▶ _Task brief_: Transcribe, word for word, only the lines from the one containing "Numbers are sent" through the end of the material below. Pictures stay out.

▶ _Collected material_:
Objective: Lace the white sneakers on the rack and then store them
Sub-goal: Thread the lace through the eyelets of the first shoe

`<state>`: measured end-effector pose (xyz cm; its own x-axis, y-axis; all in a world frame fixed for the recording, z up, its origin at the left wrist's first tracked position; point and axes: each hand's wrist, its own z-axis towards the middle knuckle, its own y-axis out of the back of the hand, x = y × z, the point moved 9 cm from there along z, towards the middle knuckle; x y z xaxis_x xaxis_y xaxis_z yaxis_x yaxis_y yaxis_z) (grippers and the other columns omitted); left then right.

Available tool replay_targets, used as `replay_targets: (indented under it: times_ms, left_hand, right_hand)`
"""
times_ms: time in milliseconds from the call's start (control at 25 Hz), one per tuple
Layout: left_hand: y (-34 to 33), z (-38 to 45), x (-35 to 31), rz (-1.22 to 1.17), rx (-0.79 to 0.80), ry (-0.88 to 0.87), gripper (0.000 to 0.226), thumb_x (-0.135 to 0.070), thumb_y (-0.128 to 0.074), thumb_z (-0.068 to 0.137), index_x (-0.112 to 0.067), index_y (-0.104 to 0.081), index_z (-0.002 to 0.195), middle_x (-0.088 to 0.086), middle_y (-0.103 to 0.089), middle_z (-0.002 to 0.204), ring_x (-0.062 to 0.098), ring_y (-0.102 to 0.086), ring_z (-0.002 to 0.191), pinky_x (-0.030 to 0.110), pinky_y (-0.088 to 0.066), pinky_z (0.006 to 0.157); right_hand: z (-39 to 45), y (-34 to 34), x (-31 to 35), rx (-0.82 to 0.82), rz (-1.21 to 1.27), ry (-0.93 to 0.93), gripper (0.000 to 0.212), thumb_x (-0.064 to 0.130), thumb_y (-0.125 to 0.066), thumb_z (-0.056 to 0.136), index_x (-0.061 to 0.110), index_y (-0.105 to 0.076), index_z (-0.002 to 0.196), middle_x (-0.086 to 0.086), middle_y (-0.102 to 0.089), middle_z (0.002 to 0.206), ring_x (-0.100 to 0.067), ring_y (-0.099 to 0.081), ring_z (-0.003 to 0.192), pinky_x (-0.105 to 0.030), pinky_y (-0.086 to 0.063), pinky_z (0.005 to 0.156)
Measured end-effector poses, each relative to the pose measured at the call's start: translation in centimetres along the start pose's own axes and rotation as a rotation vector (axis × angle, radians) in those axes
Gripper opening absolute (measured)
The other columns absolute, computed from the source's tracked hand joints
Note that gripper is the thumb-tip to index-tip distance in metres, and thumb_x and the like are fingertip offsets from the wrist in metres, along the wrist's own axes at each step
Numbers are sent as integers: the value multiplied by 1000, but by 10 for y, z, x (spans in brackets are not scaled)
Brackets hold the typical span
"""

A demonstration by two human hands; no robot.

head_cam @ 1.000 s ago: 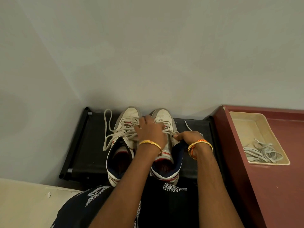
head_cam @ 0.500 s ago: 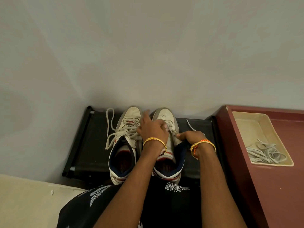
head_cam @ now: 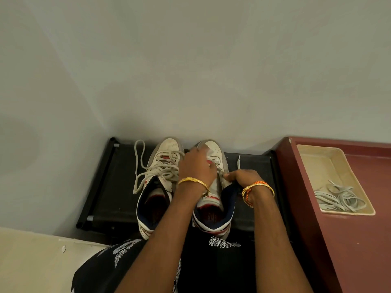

▶ _Response area_:
Numbers are sent as integers: the value multiplied by 1000, but by 10 for y, z, x (spans in brackets are not scaled)
Brackets hold the typical span
"""

A demonstration by two human hands; no robot.

head_cam @ 1.000 s ago: 
head_cam @ 0.500 s ago: 
head_cam @ now: 

There is nothing more to add to the answer.